In contrast to earlier literatures, where researchers attempted to homogenize the B10 distribution[16–19] that was ultimately used to correct the T10 value, our current study aimed to use the index test, i.e., multiple tube phantom to generate correction factor at different spatial locations for each breast coil cuff to correct the native T1 value in the corresponding spatial location of the breast lesion. The corrected T10 value was then used to compute the Ktrans and analyze its diagnostic accuracy in the classification of target condition, i.e., breast tumors into malignant and benign.
MATERIALS AND METHODS
Both in vitro phantom study and retrospective patient’s studies were acquired on simultaneous positron emission tomography (PET/MRI) Biograph mMR system 3.0 T (Siemens, Erlangen, Germany) using 4 channel mMR breast coil. The acquisition of phantom image was done using DFA method to derive correction factor for T1 value at each spatial location. The correction factor so obtained was then applied to Native T10 values of breast lesions of 39 patients that was spatially synchronized with the lesion. The patients were selected consecutively from the database between 2018 and 2021 with a mean age of 50 years (31–77 years) having a total 51 lesions who had undergone breast PET/MRI study as part of their diagnostic/staging workup with proven cancer on histopathology before or done subsequently after their PET/MRI scan. The demography of the study cohort is given in Table 1. The study protocol was approved by the ethics committee of the institute and waiver of consent was allowed owing to the retrospective nature of study related to patients.
Phantom creation and study
In Multiple tube phantoms, each phantom contains 19 tube that were filled with the contrast solution i.e., water and Gd-DTPA ([diethylenetriamine pentaacetic acid gadodiamide (Omniscan)]; 0.1 mMol) which was mixed in the ratio of 10:1. The phantom was designed in such a way that it would fully occupy the cuff space when placed inside the breast coil [Figure 1].

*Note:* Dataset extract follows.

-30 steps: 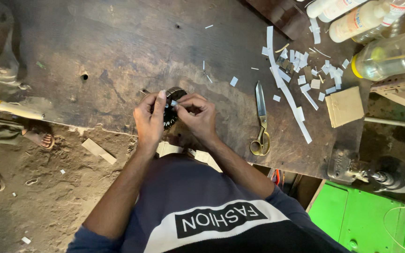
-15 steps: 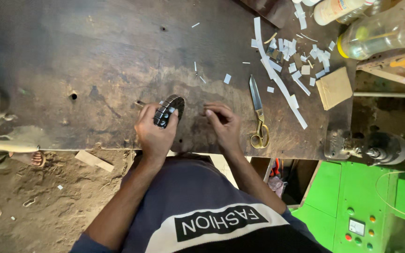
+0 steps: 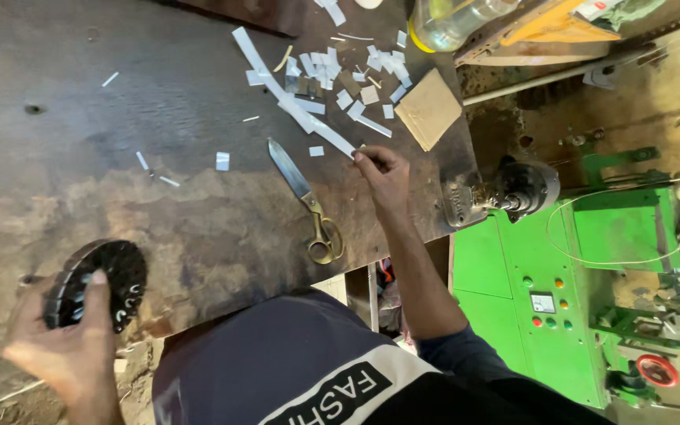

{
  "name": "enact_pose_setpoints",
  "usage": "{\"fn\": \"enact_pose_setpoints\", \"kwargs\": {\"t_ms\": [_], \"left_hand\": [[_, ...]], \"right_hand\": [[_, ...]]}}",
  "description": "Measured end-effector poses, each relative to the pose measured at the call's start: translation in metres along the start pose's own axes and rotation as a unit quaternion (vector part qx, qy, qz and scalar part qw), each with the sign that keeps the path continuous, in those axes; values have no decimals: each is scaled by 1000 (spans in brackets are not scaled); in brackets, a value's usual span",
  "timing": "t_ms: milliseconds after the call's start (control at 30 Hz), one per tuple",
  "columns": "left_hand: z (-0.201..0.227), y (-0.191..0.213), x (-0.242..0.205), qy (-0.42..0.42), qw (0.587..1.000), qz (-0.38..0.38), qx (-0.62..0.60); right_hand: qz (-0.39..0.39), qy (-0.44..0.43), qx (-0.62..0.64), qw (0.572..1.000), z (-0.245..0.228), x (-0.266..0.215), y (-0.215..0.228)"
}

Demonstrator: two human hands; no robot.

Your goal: The person uses brass-handled shears to cut small rectangular pieces from a white plastic strip. They repeatedly pick up the strip, cut a piece, and place the resulting scrap onto a pile on the wooden workbench. The person also handles a circular metal object with slots, occasionally placing a cut piece into it.

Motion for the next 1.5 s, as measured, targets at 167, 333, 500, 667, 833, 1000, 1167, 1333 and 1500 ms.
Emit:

Phantoms were positioned one in each cuff, corresponding to the isocenter of the magnet using light localizer. After localizer images obtained, 2° flip angle proton density and 15° flip angle non-fat suppressed T1-weighted images volumetric interpolated body examination (VIBE) with time to echo (TE) 1.8 ms, repetition time (TR) 5.2 ms, FOV 360 mm, slices 24, TA 12.3 s, resolution 256 × 256 and voxel size 3.9 mm × 1.4 mm × 4.0 mm[21,24] were acquired for computation of T1 value at each spatial location (total of 684 data locations for each coil cuff: 19 tubes × 36 slices) [T1 values were calculated using Equation 1 of Supplementary Materials].
Patient studies and synchronization with phantom study
All patients were imaged in the prone position with each breast placed in the breast coil cuff at the isocenter of the magnet. Patients had undergone high temporal resolution, i.e., 4.1 s postcontrast 15° VIBE (TE 1.8 ms, TR 5.2 ms, FOV 360 mm, slices 24, TA 4.1s, resolution 256 × 256, and voxel size 3.9 mm × 1.4 mm × 4.0 mm) with a total TA of ~60 s; this imaging protocol was sandwiched in a routine high spatial resolution DCE MRI.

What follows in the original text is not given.